После долгих споров и размышлений они решили отложить свою поездку в Виргинию дня на два и отвезти нас в Кемден, надеясь там найти нашего хозяина и получить вознаграждение за свои труды; если же нас сразу никто не затребует, тогда они предполагали временно поместить нас в местной тюрьме и дать объявление в газете о нашей поимке, а на обратном пути уже как следует заняться этим делом.

После того как весь кувшин был выпит, они решили лечь спать. Дом состоял из двух комнат. Хозяйка с дочерью занимала одну из них. Для приезжих постлали постели во второй. Нас перетащили туда же. Выразив неудовольствие по поводу того, что хозяйка не могла нигде добыть цепи, наши господа тщательно проверили прочность верёвок, которыми мы были связаны, затянули кое-где узлы, а затем разделись и повалились на кровати. Они, должно быть, устали с дороги, а после виски их ещё больше клонило ко сну; поэтому вскоре их храп возвестил о том, что они крепко спали.

Я мог только позавидовать им: верёвки и неудобное положение, в котором приходилось лежать, мешали мне уснуть.

Лунные лучи пробивались в окно, и в комнате было светло. Мы с Томасом шёпотом делились нашими печальными мыслями, кляня нашу горькую судьбу и тщетно ища выхода из нашего положения, как вдруг дверь в комнату тихонько приотворилась. На пороге показалась девочка, дочь хозяйки. Осторожно, подняв руку и давая нам этим знать, чтобы мы молчали, она приблизилась к нам. Девочка принесла с собой нож и, наклонившись, торопливо перерезала наши верёвки.

Мы не решались произнести ни звука, но сердца наши сильно бились, и я уверен, что наши глаза достаточно красноречиво выражали нашу горячую благодарность. Мы поднялись и, осторожно ступая, двинулись уже было к дверям, но Томаса вдруг осенила какая-то мысль. Дотронувшись до моего плеча, чтобы привлечь моё внимание, он стал быстро собирать платье и обувь спящих. Я понял его намерение и поспешил последовать его примеру. Девочка сначала удивилась, затем лицо её выразило неудовольствие, и она знаком попросила нас отказаться от этого намерения. Но мы сделали вид, что не понимаем её; собрав все вещи, мы направились к дверям, неслышно проскользнули через прихожую и вышли из дома. Очутившись на дороге, мы некоторое время продолжали двигаться медленно и очень осторожно, стараясь, чтобы шаги наши не были услышаны. Девочка тем временем тихонько гладила дворовую собаку, отвлекая её и не давая ей лаять. Отойдя на некоторое расстояние от харчевни, мы пустились бежать со всех ног и остановились только тогда, когда у нас уже совсем перехватило дыхание.

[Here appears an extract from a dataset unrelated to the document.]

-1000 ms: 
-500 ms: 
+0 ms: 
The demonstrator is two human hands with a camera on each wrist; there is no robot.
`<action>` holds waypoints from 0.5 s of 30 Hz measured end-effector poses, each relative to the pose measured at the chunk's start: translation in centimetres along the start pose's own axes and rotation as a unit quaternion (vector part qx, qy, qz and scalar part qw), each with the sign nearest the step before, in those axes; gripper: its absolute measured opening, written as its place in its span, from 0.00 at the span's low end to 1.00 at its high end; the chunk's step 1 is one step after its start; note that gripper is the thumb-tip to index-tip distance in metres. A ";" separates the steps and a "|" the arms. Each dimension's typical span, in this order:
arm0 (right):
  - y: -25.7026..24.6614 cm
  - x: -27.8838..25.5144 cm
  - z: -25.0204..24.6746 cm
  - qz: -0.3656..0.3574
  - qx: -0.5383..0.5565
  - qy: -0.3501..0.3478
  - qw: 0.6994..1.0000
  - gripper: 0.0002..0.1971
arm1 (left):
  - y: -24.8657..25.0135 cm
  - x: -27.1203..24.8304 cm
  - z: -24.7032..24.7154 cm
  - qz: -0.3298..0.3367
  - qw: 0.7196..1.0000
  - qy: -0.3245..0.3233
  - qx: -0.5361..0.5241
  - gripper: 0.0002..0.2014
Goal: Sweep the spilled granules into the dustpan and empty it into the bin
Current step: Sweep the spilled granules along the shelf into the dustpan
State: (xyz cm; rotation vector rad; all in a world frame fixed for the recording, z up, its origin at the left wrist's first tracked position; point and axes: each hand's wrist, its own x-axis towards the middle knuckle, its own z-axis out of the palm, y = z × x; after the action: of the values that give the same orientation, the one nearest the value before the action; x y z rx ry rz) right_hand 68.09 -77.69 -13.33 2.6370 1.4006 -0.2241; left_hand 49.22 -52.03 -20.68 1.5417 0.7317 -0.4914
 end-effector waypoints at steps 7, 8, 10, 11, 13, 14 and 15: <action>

Как только мы немного пришли в себя, мы скинули наши лохмотья и спрятали их в кустах. Одежда, захваченная нами у охотников за людьми, к счастью, оказалась нам по росту. В этом одеянии мы имели вполне приличный вид и не должны были в дальнейшем производить впечатление каких-то подозрительных лиц. Мы прошли несколько миль, пока не достигли перекрёстка. Одна из дорог, пересекавшая ту, по которой мы двигались до сих пор, вела на юг.

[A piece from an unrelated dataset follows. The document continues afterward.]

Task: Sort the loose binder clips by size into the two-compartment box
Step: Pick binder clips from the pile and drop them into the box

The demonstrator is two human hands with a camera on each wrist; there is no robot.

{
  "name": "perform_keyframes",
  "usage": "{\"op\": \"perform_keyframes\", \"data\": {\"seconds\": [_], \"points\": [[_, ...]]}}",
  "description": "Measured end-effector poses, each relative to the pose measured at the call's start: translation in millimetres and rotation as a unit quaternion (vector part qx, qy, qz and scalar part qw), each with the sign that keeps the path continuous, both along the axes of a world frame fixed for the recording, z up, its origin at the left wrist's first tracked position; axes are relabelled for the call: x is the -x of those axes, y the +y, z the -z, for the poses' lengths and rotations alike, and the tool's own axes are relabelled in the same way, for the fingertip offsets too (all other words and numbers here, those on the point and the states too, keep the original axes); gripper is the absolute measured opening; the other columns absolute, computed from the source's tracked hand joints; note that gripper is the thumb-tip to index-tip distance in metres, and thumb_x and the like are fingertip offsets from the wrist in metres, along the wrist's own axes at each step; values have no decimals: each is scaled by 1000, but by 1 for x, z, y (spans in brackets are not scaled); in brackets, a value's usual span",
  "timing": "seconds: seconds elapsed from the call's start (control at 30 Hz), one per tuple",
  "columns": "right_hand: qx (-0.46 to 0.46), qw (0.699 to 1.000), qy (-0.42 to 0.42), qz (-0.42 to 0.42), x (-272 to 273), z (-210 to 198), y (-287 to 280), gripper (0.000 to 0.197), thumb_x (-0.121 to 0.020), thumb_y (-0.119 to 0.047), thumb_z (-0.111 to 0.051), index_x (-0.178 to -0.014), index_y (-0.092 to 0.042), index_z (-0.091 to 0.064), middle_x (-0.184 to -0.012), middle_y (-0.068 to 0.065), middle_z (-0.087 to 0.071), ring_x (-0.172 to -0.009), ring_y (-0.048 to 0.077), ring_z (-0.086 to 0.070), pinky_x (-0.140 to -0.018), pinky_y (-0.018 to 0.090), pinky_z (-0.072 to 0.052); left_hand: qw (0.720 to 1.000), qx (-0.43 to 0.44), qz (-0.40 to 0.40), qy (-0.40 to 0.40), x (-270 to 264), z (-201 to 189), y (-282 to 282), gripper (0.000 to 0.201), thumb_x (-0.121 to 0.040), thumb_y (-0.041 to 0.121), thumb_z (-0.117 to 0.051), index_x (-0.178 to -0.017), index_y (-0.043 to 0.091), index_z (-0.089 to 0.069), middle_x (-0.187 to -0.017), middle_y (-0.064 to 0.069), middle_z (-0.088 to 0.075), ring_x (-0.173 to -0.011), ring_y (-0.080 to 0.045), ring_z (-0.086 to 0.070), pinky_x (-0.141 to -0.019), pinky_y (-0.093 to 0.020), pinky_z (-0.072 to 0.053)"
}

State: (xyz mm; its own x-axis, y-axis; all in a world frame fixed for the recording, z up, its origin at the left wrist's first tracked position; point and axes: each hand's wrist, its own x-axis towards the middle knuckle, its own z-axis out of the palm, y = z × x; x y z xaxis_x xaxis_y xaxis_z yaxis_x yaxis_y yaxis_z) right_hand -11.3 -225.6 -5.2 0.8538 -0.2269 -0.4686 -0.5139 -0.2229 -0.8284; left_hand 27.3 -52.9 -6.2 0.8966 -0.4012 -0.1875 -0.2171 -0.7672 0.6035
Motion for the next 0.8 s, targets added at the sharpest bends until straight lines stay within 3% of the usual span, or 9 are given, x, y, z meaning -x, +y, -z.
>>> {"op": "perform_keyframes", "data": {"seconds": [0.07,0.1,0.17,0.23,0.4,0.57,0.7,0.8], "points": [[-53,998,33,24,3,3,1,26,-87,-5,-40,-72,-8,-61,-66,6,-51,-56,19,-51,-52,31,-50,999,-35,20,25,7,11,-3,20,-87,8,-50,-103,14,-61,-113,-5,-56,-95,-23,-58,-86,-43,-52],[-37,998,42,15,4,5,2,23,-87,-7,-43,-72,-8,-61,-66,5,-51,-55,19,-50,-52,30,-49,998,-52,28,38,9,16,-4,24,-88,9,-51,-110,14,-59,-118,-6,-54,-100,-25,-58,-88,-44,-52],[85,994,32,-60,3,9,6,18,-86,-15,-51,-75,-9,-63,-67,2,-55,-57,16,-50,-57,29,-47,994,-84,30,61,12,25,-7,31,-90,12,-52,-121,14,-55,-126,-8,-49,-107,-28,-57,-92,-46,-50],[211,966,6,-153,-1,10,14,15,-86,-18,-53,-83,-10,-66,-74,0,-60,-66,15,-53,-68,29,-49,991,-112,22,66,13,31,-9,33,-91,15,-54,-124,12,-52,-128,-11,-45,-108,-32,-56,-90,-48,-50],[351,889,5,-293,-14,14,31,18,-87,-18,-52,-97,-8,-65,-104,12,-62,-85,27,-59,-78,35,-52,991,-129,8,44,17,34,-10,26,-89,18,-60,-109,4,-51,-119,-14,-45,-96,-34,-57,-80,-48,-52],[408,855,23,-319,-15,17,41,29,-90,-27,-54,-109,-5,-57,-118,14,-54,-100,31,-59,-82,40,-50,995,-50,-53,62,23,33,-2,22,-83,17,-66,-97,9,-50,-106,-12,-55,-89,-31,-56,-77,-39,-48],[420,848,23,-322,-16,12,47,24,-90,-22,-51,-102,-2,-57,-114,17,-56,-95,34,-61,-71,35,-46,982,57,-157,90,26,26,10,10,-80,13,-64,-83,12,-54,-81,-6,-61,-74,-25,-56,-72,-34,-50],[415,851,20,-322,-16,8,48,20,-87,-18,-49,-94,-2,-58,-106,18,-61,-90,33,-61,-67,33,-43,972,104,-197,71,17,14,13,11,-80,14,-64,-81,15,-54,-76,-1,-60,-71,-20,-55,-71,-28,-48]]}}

Всё это время Томас упорно молчал. Казалось, он даже не слышит моих вопросов и замечаний. У перекрёстка он вдруг остановился и схватил меня за руку, Я подумал, что он собирается посоветоваться со мной относительно нашего дальнейшего пути.

Но каково было моё удивление, когда он неожиданно произнёс:

– Арчи! Здесь мы с тобою расстанемся!

Я не мог понять, что он имеет в виду, и вопросительно взглянул на него.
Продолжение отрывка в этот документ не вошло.